Of Cannons and Canons: Imperial Expansion and Islamic Literacy in the Ottoman Empire

Sunday, January 4, 2015: 2:50 PM
Morgan Suite (New York Hilton)
Helen Pfeifer, Princeton University
The bureaucratic focus of Ottoman historiography has often cast the state as the primary architect of the Ottoman intellectual world. Although imperial appointments and foundations were powerful forces in steering the course of Ottoman scholarship, this paper examines how spaces beyond the direct control of the state shaped early modern Islamic reading practices.

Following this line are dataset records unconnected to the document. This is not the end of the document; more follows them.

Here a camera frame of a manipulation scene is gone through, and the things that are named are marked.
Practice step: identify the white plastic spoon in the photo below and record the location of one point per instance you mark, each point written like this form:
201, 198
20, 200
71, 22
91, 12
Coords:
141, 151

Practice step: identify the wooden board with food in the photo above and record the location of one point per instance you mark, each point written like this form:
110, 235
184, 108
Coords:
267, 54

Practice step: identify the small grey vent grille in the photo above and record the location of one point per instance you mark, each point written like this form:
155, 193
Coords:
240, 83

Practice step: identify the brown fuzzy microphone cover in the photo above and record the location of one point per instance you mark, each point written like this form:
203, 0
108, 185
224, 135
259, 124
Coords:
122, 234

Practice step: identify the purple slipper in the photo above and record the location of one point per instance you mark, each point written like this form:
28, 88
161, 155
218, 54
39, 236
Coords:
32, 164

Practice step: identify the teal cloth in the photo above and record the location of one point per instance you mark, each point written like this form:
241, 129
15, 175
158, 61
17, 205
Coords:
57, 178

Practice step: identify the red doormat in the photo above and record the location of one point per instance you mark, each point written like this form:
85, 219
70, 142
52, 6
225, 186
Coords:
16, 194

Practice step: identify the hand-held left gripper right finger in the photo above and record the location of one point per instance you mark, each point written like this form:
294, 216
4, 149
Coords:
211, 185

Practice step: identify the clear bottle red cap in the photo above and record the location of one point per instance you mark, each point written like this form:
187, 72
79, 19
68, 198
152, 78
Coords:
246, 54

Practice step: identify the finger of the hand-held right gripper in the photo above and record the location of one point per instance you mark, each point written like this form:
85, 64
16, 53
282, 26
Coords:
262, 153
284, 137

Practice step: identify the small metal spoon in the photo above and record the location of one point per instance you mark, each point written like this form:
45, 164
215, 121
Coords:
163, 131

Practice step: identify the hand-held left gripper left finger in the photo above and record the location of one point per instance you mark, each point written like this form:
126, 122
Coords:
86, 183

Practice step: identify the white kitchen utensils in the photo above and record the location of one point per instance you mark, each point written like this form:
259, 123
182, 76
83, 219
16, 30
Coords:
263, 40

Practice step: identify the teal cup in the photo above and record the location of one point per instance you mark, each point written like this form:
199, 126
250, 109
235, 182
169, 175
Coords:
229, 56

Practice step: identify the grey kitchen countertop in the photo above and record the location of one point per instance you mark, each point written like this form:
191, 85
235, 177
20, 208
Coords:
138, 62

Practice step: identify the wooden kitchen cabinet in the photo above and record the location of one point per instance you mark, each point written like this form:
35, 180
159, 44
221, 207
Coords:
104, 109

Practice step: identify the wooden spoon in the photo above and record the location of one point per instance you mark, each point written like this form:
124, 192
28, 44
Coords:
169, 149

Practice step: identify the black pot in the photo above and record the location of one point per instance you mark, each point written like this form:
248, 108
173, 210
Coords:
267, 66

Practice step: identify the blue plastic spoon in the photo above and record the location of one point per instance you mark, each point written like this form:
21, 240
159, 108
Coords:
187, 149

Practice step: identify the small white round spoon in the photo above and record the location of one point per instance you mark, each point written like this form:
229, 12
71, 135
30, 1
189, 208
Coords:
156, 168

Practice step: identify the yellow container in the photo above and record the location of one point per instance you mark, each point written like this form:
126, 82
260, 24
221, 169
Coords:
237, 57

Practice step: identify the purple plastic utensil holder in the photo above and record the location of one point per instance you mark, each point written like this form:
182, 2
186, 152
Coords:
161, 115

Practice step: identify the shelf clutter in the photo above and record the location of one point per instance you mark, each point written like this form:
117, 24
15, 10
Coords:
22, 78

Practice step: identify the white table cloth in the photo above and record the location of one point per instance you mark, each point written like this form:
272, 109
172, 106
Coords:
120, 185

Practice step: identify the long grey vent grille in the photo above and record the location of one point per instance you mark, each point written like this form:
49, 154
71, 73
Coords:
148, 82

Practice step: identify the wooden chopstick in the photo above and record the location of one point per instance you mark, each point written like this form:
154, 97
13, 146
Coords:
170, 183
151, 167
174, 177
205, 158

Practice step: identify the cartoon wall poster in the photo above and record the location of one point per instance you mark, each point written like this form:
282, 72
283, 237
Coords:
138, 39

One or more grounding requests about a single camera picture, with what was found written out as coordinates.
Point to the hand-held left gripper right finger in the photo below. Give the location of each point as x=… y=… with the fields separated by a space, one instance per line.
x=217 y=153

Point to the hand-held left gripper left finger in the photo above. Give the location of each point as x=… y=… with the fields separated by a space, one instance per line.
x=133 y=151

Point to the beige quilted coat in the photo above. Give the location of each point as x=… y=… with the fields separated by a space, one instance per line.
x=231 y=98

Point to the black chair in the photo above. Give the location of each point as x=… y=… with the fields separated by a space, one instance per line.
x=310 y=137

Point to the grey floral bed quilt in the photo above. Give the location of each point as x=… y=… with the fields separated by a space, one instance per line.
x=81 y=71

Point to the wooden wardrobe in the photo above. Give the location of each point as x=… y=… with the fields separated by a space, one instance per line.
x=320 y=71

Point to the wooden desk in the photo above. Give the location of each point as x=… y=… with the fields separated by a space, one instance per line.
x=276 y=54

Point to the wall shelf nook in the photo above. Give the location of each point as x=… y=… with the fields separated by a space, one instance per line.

Building on a variety of manuscript and printed sources, the paper investigates changes in Islamic interpretative practices following the 1516-7 Ottoman incorporation of the Mamluk Arab lands, and the role of informal scholarly gatherings in facilitating those changes. Although Anatolian and Arab scholars had always been in contact, the conquest produced an immediate and considerable intensification of encounters between the two groups. As scholars on both sides began to travel across the newly expanded empire, they met and exchanged ideas less in the formal context of the madrasa than in informal scholarly gatherings often called majālis (sing. majlis).

Structured not by imperial decrees but by an Islamic etiquette passed down over the centuries (adab), these gatherings functioned as key spaces where books and ideas were conceived, shared and discussed. As such, they influenced not only what Ottoman scholars read, but how they read; and not only what they wrote, but how they wrote. This paper examines how these gatherings left their traces in both the form and the content of genres common across 16th-century Ottoman lands. Understanding the social contexts of written texts not only helps us to better grasp their many messages, it also suggests the importance of imperial expansion for processes of canon formation and for the diffusion of early modern Islamic literacy.